Dr. Torkamani’s research covers a broad range of areas centered on the use of genomic technologies to identify the genetic etiology and underlying mechanisms of human disease in order to define precision therapies for diseased individuals. Major focus areas include human genome interpretation and genetic dissection of novel rare diseases, predictive genomic signatures of response to therapy – especially cancer therapy, and novel sequencing-based assays as biomarkers of disease.
Brett Trost
Dr. Brett Trost is a Scientist in the Molecular Medicine Program at the Hospital for Sick Children, Toronto, Canada. He is a computational biologist with a particular interest in human genetics.
Ece Uzun
Dr.
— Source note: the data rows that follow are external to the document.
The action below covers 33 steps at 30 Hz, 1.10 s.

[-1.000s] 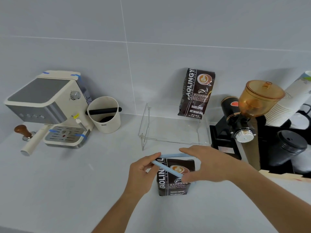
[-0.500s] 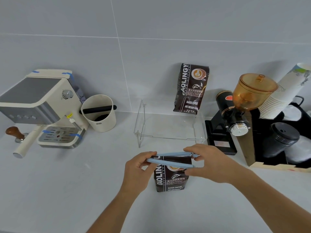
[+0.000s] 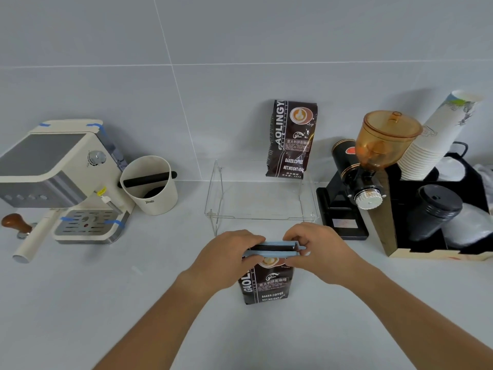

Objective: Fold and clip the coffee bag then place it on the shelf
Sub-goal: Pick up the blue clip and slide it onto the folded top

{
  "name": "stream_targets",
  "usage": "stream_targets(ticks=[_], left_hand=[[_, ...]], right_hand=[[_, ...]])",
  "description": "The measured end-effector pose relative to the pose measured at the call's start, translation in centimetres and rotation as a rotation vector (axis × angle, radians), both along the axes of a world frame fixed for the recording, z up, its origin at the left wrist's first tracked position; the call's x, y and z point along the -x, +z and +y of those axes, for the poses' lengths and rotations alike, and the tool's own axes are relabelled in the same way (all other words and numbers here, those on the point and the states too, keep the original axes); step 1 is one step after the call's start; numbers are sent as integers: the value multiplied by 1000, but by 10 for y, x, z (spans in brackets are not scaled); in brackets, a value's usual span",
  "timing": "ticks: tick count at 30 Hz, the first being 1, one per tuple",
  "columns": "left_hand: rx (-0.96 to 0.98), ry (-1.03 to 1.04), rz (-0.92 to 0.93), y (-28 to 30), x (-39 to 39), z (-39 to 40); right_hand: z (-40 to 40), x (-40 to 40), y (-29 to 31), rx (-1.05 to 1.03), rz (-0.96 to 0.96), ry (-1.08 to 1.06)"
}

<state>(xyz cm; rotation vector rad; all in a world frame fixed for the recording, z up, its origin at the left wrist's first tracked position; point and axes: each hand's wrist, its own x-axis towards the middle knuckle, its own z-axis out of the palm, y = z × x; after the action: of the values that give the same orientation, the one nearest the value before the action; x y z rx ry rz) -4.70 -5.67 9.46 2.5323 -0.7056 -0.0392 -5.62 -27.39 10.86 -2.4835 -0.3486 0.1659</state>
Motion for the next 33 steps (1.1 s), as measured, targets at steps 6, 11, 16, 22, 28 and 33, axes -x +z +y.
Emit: stream_targets(ticks=[6,11,16,22,28,33], left_hand=[[-89,-38,27,2,-5,-2],[-115,-56,27,1,-8,-2],[-128,-73,13,1,-10,-1],[-126,-97,-5,-2,-11,2],[37,8,64,-8,-8,11],[307,211,256,-29,-5,28]], right_hand=[[-5,1,-4,-85,85,-69],[-5,1,-2,52,-6,29],[-4,2,-7,111,-69,70],[-4,5,-9,75,-123,98],[-6,1,-7,40,-103,89],[-13,3,-20,-129,-52,26]])
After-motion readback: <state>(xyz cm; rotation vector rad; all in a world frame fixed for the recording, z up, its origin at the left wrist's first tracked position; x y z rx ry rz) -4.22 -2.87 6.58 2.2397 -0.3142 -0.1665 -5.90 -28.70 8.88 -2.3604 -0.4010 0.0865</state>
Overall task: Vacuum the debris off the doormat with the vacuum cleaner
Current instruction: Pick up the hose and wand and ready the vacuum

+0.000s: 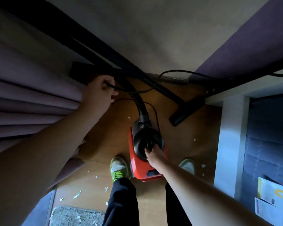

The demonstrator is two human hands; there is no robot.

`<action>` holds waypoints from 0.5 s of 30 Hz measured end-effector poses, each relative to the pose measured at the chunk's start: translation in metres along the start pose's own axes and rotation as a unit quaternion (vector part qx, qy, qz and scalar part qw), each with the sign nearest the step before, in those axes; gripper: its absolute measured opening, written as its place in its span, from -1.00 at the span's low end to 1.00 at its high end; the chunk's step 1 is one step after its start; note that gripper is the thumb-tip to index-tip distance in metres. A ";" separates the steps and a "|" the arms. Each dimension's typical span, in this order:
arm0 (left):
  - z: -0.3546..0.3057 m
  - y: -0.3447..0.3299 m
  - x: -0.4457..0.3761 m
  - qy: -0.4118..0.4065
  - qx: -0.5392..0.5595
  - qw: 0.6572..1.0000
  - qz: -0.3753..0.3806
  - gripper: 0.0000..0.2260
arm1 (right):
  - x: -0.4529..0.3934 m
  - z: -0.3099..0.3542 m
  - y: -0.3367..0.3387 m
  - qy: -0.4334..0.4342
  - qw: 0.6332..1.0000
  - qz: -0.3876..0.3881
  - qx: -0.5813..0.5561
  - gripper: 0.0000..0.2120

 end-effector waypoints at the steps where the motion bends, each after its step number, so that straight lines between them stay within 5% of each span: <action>1: 0.000 0.001 0.000 -0.001 0.004 1.000 0.002 -0.75 | 0.001 -0.001 -0.009 -0.011 1.000 0.005 -0.015 -0.57; 15: 0.001 -0.007 -0.015 -0.010 -0.016 0.998 0.061 -0.64 | 0.012 0.021 -0.086 -0.076 0.993 0.050 -0.075 -0.56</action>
Point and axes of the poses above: each hand's wrist, its own x-axis away from the middle knuckle, its own y-axis out of the back of the hand, z = x × y, the point moved 6 cm from there along -x, towards the middle knuckle, and after that the axes turned 14 degrees about -z, right-handed, at the moved point
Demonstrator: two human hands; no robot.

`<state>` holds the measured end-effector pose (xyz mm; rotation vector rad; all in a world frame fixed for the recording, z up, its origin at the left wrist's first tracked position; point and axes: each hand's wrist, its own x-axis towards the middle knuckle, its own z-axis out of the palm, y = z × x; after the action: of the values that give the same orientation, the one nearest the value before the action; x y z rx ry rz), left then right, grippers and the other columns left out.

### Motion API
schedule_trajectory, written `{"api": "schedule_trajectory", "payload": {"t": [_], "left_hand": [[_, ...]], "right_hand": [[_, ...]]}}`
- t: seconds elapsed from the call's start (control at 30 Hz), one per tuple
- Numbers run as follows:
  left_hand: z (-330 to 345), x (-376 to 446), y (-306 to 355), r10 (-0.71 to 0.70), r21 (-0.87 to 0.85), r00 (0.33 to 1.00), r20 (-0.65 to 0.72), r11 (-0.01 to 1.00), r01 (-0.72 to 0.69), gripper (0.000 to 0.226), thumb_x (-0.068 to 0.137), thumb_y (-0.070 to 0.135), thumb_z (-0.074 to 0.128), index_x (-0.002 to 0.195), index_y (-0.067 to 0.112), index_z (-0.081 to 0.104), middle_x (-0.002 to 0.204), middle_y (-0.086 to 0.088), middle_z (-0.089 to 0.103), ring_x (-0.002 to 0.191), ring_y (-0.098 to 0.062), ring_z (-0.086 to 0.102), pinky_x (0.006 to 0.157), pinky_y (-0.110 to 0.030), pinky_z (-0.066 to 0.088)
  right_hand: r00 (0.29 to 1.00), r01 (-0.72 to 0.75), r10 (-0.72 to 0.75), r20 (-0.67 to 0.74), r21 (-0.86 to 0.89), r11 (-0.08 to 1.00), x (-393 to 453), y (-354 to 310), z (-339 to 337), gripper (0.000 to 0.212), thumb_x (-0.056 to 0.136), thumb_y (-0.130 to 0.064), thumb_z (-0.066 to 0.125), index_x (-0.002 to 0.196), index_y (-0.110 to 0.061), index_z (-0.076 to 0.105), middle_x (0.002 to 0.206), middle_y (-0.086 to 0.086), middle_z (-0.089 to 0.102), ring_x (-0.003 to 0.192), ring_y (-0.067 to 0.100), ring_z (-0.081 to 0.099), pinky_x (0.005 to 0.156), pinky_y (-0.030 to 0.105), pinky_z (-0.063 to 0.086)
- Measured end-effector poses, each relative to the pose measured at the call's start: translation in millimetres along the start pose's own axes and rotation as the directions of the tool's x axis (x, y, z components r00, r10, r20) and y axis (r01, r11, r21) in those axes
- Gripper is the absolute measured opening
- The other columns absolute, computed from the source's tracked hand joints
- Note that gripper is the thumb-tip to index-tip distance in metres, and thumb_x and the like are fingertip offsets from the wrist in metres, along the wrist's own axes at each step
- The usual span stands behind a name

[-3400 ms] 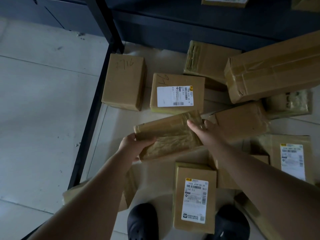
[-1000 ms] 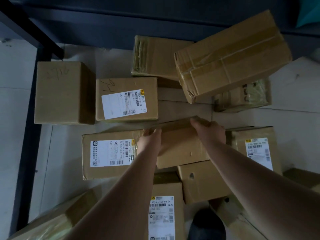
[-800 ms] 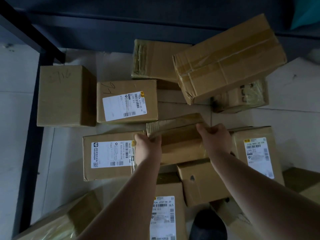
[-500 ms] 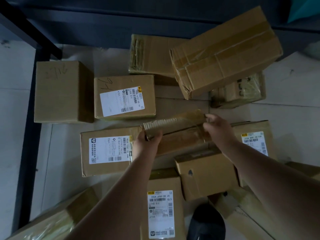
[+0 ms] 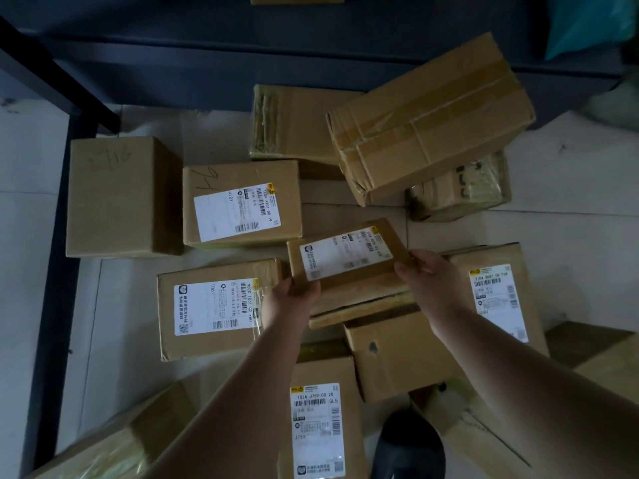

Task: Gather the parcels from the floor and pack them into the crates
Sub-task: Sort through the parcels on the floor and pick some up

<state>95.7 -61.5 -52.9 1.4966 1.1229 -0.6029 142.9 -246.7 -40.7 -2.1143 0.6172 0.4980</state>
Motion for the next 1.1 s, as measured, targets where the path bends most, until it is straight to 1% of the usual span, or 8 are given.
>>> {"api": "schedule_trajectory", "payload": {"t": [0.13, 0.23, 0.37, 0.6, 0.73, 0.9, 1.0, 1.1], "left_hand": [[1, 1, -9, 0.032, 0.019, 0.999, -0.034, 0.999, -0.031, 0.032, 0.080, 0.020, 0.071, 0.111, 0.018, 0.064, 0.091, 0.001, 0.064, 0.097, -0.026, 0.063, 0.086, -0.046, 0.054], [-1, -1, -11, 0.044, -0.016, 0.999, -0.022, 0.999, -0.045, 0.026, 0.078, 0.016, 0.073, 0.102, 0.022, 0.066, 0.081, 0.008, 0.063, 0.093, -0.022, 0.064, 0.086, -0.045, 0.054], [-4, -17, -7, 0.100, -0.018, 0.994, -0.044, 0.995, -0.101, 0.024, 0.076, 0.018, 0.074, 0.082, 0.038, 0.062, 0.077, 0.021, 0.061, 0.088, -0.013, 0.064, 0.083, -0.039, 0.055], [-50, -59, 17, 0.121, -0.048, 0.991, -0.060, 0.991, -0.124, 0.045, 0.078, 0.015, 0.072, 0.120, 0.025, 0.060, 0.095, 0.013, 0.067, 0.087, -0.010, 0.063, 0.072, -0.026, 0.055], [-110, -65, 13, 0.145, -0.095, 0.983, -0.110, 0.983, -0.156, 0.033, 0.077, 0.011, 0.071, 0.092, 0.040, 0.064, 0.087, 0.016, 0.067, 0.073, 0.004, 0.058, 0.053, -0.006, 0.042], [-180, -60, -23, 0.146, 0.088, 0.976, -0.161, 0.987, -0.133, 0.024, 0.079, 0.023, 0.068, 0.094, 0.042, 0.064, 0.086, 0.016, 0.069, 0.071, 0.009, 0.059, 0.061, -0.012, 0.049], [-202, -41, -48, 0.081, 0.169, 0.985, -0.152, 0.984, -0.055, 0.013, 0.084, 0.035, 0.063, 0.097, 0.036, 0.067, 0.094, 0.011, 0.069, 0.079, -0.005, 0.064, 0.074, -0.029, 0.056], [-213, -22, -64, -0.119, -0.144, 0.975, -0.186, 0.985, 0.093, 0.029, 0.091, 0.028, 0.054, 0.119, 0.026, 0.060, 0.118, 0.001, 0.061, 0.103, -0.022, 0.059, 0.091, -0.042, 0.050]], "right_hand": [[0.998, 0.022, -0.024, 0.056, 0.034, 0.999, -1, 9, 1, 0.020, 0.083, -0.011, 0.062, 0.090, -0.029, 0.067, 0.083, -0.011, 0.068, 0.085, 0.014, 0.064, 0.078, 0.035, 0.052], [0.999, -0.003, 0.001, 0.034, 0.075, 0.997, -2, 13, 0, 0.023, 0.083, -0.009, 0.061, 0.100, -0.021, 0.070, 0.081, -0.011, 0.067, 0.084, 0.015, 0.063, 0.077, 0.035, 0.051], [1.000, -0.016, 0.019, -0.012, 0.178, 0.984, -17, 8, -7, 0.033, 0.081, -0.004, 0.059, 0.079, -0.037, 0.064, 0.077, -0.012, 0.065, 0.079, 0.010, 0.060, 0.072, 0.029, 0.044], [0.999, -0.037, 0.030, 0.029, 0.291, 0.956, -73, -29, -8, 0.018, 0.080, -0.012, 0.066, 0.086, -0.029, 0.065, 0.090, -0.003, 0.065, 0.088, 0.015, 0.060, 0.071, 0.030, 0.045], [0.992, 0.049, -0.079, 0.098, 0.279, 0.959, -108, -58, 26, 0.015, 0.082, -0.012, 0.065, 0.083, -0.027, 0.062, 0.084, -0.007, 0.063, 0.082, 0.012, 0.060, 0.061, 0.025, 0.042], [0.973, 0.126, -0.149, 0.179, 0.136, 0.983, -131, -56, 84, 0.015, 0.080, -0.025, 0.069, 0.087, -0.033, 0.058, 0.086, -0.016, 0.065, 0.082, 0.000, 0.062, 0.065, 0.025, 0.046], [0.949, -0.059, 0.046, 0.312, 0.032, 0.998, -127, -43, 112, 0.018, 0.088, -0.038, 0.055, 0.098, -0.024, 0.062, 0.091, -0.006, 0.067, 0.090, 0.016, 0.062, 0.078, 0.036, 0.049], [0.891, -0.427, 0.316, 0.325, 0.368, 0.826, -114, -38, 125, 0.031, 0.095, -0.047, 0.038, 0.089, -0.025, 0.059, 0.090, -0.004, 0.063, 0.097, 0.018, 0.056, 0.095, 0.042, 0.040]]}}
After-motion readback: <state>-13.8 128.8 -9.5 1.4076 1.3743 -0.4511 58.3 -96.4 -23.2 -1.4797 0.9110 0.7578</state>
Ece Uzun is the Director of Clinical Bioinformatics at Lifespan Academic Medical Center and Assistant Professor at the Department of Pathology and Laboratory Medicine at Brown University Alpert Medical School. In her clinical work, Dr. Uzun focuses on building bioinformatics analysis pipelines, developing algorithms, tools and databases to aid in clinical variant detection and annotation. In addition to her clinical work, Dr. Uzun's research group develops novel algorithms to analyze big data and gene networks with a focus on complex disorders such as cancer and neurodevelopmental disorders.
Tiziana Vaisitti
Dr. Vaisitti has been working in the field of CLL since she started her PhD program studying the role of CD38 in the biology and pathogenesis of CLL. She continued the training in hematology/oncology obtaining a 3-year fellowship from the Italian Association for Cancer Research (AIRC), with a project aimed at analysing and dissecting the molecular mechanisms regulating leukemic proliferation and homing. Dr. Vaisitti spent several periods in Italian and foreign laboratories as a visiting scientist including a period at Feinstein Institute for Medical Research, North Shore-Long Island Jewish (NY) and a period at the Dept. of Medical Biochemistry and Immunology, Cardiff University (UK). Recently, Dr. Vaisitti spent 2 years as a visiting fellow at the Weill Cornell Medical College, Dept. of Pathology and Laboratory Medicine (NY), to set up patient-derived xenograft models of CLL and Richter syndrome, and also investigate the functional impact of novel drugs.
In the last 5 years, Dr. Vaisitti’s research has been focused on two main topics. The first one is the functional analysis of genes found recurrently mutated in chronic lymphoproliferative syndromes. Attention has been focused on NOTCH1, SF3B1, BIRC3 and NOTCH2. These works were done in a joint collaboration with the group of Prof. Gaidano (University of Eastern Piedmont, Italy). The second topic is the discovery and analysis of host microenvironmental conditions that favor leukemic development and progression.